WHAT IS REQUIRED: If a line below contains the string "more", return that line.

DATA SUPPLIED:

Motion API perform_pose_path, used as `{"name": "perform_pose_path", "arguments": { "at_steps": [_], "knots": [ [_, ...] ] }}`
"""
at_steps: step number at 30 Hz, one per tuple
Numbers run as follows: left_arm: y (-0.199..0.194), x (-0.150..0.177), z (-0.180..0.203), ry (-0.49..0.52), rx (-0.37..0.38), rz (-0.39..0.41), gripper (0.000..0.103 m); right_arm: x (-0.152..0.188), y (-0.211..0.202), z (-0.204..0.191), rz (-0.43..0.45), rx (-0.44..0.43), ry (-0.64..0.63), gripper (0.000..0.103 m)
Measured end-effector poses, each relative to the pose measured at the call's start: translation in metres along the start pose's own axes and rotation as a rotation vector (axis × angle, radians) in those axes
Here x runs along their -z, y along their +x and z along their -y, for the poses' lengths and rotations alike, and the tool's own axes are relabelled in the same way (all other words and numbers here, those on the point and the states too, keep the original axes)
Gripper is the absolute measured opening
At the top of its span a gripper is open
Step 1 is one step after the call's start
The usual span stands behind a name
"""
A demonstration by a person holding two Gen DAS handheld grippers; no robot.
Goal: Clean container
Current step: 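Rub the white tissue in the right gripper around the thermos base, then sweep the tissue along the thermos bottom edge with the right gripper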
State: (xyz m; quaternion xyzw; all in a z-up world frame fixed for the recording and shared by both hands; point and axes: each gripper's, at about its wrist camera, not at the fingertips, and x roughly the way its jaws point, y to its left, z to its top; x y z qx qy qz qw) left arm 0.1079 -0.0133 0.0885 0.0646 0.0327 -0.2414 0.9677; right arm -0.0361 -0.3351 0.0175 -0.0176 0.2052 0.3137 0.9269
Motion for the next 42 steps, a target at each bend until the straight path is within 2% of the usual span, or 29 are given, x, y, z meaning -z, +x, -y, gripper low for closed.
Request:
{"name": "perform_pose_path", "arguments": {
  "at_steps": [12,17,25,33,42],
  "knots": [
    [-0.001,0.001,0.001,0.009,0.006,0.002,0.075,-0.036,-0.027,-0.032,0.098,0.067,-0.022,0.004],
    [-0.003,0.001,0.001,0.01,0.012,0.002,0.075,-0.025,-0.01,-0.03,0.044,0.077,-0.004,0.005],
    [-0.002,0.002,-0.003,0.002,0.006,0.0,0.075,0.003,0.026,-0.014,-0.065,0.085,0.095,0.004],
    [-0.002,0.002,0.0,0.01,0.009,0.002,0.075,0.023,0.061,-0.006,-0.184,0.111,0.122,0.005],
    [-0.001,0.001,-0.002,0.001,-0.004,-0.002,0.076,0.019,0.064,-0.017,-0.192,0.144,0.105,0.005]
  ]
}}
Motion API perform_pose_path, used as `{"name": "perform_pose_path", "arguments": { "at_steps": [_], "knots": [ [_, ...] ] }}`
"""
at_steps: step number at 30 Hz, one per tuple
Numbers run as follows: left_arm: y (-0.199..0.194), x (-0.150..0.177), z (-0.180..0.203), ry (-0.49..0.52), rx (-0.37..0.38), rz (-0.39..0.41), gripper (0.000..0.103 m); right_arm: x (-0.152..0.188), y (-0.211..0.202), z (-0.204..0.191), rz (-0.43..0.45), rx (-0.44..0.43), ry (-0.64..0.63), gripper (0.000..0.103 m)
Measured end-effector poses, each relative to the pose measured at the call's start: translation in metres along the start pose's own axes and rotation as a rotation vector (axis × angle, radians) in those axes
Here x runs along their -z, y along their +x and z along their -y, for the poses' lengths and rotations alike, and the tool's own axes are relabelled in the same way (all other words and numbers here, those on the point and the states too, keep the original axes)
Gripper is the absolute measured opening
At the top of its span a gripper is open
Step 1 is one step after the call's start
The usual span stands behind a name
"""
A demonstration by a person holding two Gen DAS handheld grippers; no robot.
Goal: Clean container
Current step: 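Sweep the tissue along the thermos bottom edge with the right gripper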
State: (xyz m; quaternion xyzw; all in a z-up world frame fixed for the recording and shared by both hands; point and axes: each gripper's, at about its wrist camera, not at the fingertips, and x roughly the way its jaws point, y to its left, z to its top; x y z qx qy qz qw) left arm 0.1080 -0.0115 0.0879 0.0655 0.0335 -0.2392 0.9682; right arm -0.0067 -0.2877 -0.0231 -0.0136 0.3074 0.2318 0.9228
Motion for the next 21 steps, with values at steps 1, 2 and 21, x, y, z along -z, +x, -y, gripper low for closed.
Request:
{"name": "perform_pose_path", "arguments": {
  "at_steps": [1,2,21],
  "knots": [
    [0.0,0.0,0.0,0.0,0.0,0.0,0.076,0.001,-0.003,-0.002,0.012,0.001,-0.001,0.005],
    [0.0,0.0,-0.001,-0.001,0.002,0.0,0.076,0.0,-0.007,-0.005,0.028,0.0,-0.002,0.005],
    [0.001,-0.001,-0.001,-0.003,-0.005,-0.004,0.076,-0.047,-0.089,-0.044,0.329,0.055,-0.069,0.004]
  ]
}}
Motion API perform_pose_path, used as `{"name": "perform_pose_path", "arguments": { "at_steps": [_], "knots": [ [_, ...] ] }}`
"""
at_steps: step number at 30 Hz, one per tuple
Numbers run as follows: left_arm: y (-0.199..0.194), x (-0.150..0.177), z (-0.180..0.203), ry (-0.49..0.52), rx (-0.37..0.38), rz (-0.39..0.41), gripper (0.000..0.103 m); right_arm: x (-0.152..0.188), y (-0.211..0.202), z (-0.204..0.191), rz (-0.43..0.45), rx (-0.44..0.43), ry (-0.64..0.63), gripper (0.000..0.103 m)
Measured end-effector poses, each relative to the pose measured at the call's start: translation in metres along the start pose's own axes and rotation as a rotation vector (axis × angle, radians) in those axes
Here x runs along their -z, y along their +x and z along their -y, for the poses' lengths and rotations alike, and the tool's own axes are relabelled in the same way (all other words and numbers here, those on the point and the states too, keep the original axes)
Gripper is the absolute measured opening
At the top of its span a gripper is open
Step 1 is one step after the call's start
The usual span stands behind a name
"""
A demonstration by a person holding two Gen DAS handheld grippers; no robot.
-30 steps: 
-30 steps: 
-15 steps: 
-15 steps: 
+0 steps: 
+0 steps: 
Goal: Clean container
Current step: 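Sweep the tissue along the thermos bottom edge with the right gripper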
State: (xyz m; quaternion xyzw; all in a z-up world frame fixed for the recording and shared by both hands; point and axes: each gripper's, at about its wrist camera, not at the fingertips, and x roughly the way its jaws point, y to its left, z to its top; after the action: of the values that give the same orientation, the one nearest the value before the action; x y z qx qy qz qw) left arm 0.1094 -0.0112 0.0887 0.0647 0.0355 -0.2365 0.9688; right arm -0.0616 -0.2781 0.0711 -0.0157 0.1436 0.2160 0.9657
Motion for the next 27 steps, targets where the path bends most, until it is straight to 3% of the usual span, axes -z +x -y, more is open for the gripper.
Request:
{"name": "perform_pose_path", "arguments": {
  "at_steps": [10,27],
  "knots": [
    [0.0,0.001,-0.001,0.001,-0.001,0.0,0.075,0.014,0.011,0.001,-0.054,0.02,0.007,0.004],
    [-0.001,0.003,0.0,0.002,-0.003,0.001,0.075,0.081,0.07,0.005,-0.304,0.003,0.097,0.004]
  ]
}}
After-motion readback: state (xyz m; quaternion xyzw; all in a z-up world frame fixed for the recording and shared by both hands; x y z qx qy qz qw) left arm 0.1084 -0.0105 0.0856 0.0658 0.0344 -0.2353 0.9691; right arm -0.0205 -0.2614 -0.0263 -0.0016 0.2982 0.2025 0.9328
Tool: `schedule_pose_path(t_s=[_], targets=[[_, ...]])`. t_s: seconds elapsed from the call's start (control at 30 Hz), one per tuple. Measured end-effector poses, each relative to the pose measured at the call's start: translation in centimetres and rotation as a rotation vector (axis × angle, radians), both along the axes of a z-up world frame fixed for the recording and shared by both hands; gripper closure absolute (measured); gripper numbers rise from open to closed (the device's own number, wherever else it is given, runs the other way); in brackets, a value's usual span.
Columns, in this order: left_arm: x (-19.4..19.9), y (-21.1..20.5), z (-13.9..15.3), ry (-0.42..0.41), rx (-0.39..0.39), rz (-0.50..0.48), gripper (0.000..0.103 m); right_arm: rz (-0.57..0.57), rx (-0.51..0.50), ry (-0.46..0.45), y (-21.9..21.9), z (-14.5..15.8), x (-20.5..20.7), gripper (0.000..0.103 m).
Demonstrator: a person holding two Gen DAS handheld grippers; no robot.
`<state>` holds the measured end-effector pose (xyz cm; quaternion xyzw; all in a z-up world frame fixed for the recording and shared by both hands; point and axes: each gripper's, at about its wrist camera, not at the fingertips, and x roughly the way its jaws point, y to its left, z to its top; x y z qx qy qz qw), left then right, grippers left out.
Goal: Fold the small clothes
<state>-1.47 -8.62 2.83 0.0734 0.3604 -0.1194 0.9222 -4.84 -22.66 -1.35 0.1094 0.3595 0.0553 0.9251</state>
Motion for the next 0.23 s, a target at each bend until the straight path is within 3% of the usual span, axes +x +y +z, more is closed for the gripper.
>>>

ANSWER FOR THIS EXERCISE:
Motion for the next 27 steps, targets where the path bends most, until it is straight to 3% of the usual span, axes -z +x -y, more is open for the gripper.
Motion for the next 0.23 s, a target at each bend until the straight path is within 3% of the usual span, axes +x +y +z, more is closed for the gripper.

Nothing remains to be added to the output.